BEGIN Excerpted records

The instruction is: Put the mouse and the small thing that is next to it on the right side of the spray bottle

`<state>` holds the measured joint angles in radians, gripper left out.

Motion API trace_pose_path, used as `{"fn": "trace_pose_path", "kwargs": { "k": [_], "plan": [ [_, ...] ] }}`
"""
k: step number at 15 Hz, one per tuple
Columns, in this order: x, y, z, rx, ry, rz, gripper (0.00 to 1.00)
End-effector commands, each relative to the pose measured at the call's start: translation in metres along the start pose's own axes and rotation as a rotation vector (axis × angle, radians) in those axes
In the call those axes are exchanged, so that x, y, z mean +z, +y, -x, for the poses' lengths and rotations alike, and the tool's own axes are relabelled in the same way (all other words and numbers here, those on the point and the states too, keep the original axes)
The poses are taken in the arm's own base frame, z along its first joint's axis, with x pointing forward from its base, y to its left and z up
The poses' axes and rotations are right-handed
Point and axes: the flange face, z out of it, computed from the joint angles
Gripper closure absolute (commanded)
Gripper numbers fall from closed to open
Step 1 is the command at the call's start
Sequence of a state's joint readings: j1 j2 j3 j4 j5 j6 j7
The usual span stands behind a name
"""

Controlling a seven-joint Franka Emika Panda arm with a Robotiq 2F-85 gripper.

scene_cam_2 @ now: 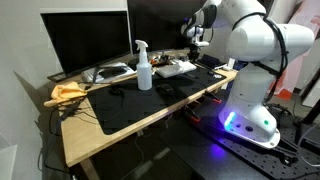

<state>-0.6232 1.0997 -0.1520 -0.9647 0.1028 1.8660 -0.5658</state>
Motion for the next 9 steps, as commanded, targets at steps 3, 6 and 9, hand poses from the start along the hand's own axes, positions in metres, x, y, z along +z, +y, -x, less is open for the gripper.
{"fn": "trace_pose_path", "kwargs": {
  "k": [3,6,9],
  "plan": [
    [0.004,-0.001,0.000,-0.017,-0.006,0.024,0.96],
    [-0.007,0.001,0.004,-0.021,0.014,0.024,0.96],
    [-0.029,0.007,0.014,-0.026,0.058,0.033,0.96]
  ]
}}
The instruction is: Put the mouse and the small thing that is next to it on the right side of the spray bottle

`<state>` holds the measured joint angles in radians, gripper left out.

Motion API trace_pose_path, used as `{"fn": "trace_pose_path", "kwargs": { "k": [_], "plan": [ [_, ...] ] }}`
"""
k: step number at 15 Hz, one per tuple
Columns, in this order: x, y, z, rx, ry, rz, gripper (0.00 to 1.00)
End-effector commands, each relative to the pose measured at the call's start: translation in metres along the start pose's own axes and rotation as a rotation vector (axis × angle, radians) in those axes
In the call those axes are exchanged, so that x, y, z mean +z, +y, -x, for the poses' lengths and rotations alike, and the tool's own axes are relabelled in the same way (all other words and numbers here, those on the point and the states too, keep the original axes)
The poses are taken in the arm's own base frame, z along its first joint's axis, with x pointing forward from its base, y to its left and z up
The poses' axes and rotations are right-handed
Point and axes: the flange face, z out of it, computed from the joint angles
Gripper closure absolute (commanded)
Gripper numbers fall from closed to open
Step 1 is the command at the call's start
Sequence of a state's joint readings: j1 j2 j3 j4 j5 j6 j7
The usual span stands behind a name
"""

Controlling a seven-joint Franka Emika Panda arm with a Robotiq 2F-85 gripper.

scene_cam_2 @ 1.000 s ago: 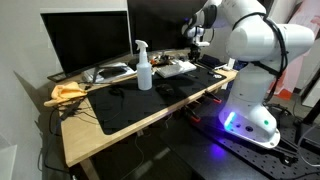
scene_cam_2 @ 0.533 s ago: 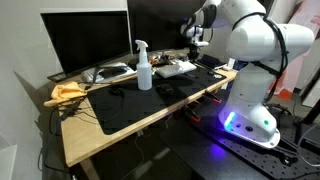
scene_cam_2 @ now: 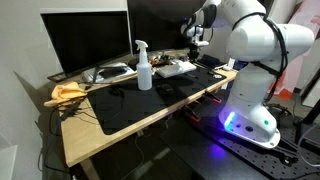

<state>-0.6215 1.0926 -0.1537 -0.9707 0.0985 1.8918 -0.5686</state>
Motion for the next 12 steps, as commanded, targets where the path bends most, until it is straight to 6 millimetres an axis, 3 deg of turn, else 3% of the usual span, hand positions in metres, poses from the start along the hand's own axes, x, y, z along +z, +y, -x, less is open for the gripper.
{"fn": "trace_pose_path", "kwargs": {
  "k": [1,6,12],
  "plan": [
    [-0.033,0.009,0.020,-0.026,0.059,0.021,0.96],
    [-0.067,0.018,0.053,-0.053,0.136,0.060,0.96],
    [-0.085,-0.001,0.097,-0.125,0.141,0.052,0.96]
  ]
}}
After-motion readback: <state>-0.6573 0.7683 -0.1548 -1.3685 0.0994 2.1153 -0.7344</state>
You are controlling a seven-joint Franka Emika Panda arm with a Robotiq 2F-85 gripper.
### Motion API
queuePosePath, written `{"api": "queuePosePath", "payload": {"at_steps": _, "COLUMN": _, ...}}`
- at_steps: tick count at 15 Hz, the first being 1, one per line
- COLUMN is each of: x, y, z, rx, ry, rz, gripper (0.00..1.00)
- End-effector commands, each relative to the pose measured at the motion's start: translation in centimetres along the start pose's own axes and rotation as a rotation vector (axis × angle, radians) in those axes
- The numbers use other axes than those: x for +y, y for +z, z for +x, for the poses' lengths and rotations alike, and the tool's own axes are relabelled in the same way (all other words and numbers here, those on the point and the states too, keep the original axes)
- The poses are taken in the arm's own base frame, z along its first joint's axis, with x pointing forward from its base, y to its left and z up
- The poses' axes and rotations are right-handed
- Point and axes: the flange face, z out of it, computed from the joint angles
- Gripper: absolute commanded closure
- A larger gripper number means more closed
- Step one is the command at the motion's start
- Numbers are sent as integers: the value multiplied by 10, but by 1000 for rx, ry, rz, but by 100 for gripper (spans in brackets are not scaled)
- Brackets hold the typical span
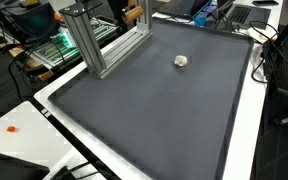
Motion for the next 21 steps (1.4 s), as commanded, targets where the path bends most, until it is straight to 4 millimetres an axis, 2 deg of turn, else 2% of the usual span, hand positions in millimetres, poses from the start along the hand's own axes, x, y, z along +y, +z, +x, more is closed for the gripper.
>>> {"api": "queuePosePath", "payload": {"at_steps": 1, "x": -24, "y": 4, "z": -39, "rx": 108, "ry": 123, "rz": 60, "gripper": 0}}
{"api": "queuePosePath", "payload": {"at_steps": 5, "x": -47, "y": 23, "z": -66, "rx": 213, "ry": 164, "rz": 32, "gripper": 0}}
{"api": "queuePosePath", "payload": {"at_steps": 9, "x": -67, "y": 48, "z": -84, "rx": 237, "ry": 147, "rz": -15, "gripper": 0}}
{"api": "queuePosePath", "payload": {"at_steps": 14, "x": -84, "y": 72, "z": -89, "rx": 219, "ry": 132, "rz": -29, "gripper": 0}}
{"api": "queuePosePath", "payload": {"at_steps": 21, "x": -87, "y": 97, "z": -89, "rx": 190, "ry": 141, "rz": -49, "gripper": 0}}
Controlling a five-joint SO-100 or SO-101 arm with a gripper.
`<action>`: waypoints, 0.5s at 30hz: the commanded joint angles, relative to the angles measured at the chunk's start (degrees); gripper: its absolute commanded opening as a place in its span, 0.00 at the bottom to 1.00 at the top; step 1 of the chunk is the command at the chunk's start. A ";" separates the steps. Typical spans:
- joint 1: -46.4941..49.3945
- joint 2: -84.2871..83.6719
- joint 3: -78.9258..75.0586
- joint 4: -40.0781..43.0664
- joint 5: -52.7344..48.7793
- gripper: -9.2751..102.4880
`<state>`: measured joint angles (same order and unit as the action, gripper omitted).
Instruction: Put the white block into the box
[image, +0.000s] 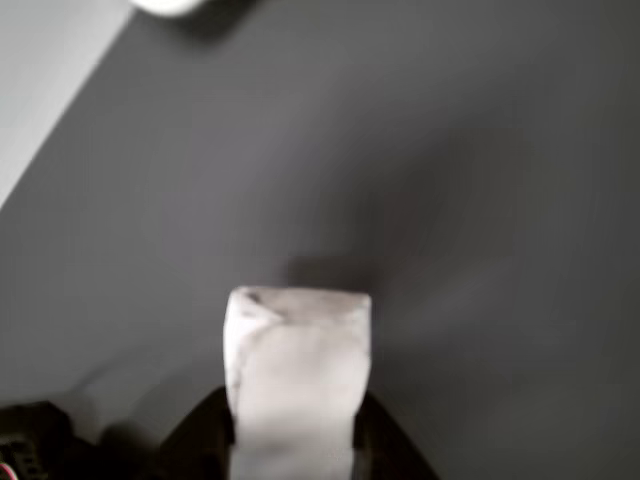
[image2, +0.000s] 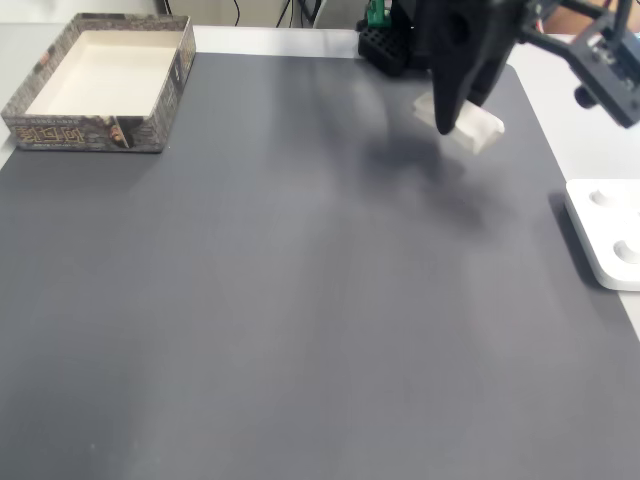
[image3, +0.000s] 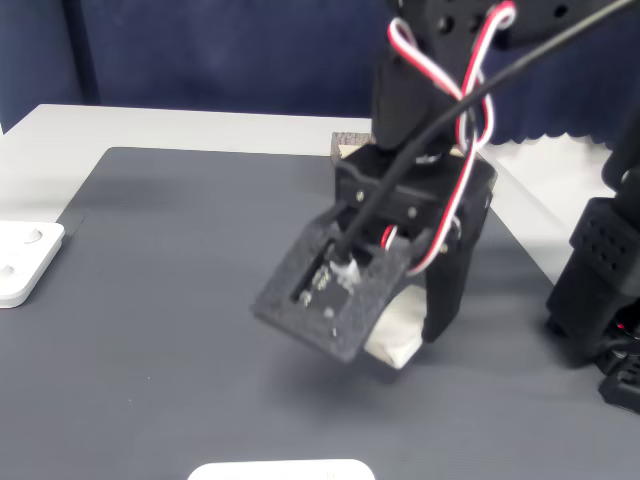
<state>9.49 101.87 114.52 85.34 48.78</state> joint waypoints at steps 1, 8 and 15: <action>4.83 5.54 -2.20 1.14 0.70 0.07; 16.61 10.63 -0.44 1.05 4.48 0.07; 32.96 13.27 -2.55 1.14 11.25 0.07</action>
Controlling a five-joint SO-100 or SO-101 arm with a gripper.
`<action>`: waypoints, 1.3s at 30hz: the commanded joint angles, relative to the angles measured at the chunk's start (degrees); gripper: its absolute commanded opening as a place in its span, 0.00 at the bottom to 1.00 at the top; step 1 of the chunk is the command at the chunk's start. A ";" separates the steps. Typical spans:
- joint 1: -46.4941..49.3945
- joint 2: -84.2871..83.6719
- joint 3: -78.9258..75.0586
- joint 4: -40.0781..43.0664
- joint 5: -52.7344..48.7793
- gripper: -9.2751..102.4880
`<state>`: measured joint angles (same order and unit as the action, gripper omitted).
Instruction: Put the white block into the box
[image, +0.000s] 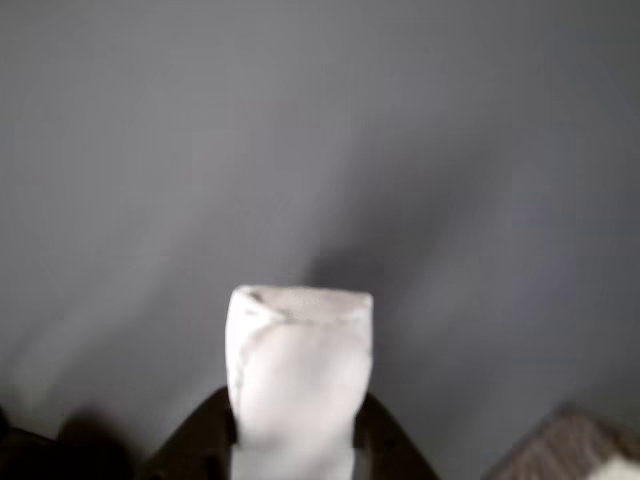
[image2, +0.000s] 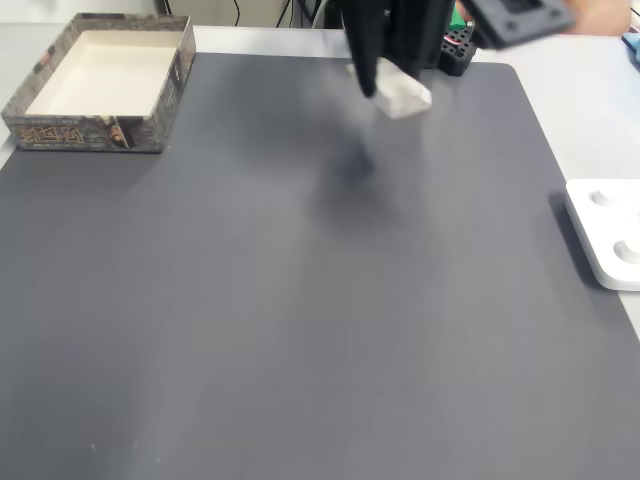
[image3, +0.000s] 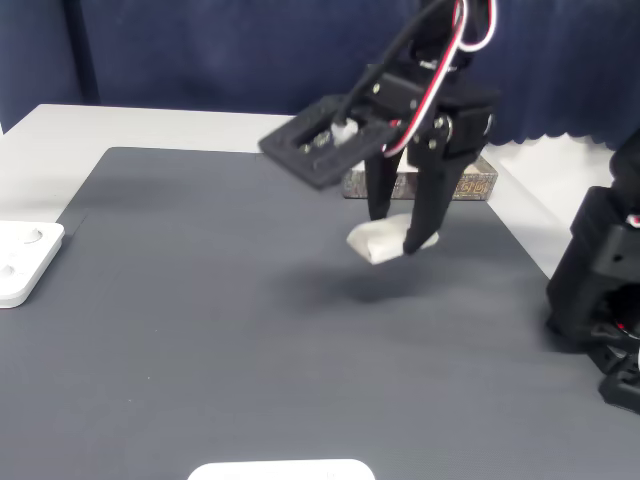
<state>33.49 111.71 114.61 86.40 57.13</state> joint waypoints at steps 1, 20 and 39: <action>11.43 3.43 -3.43 0.09 3.60 0.07; 47.20 -16.08 -28.04 -9.05 18.81 0.07; 44.56 -41.31 -44.03 -14.50 17.75 0.07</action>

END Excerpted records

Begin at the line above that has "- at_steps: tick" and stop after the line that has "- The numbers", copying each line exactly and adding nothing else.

- at_steps: tick count at 15 Hz, the first being 1, one per line
- COLUMN is each of: x, y, z, rx, ry, rz, gripper (0.00..1.00)
- End-effector commands, each relative to the pose measured at the motion's start: translation in centimetres along the start pose's own axes and rotation as a rotation vector (axis × angle, radians) in those axes
- The numbers use other axes than those: x for +y, y for +z, z for +x, for the poses' lengths and rotations alike, and the tool's own axes are relabelled in the same way (all other words and numbers here, those on the point and the states too, keep the original axes)

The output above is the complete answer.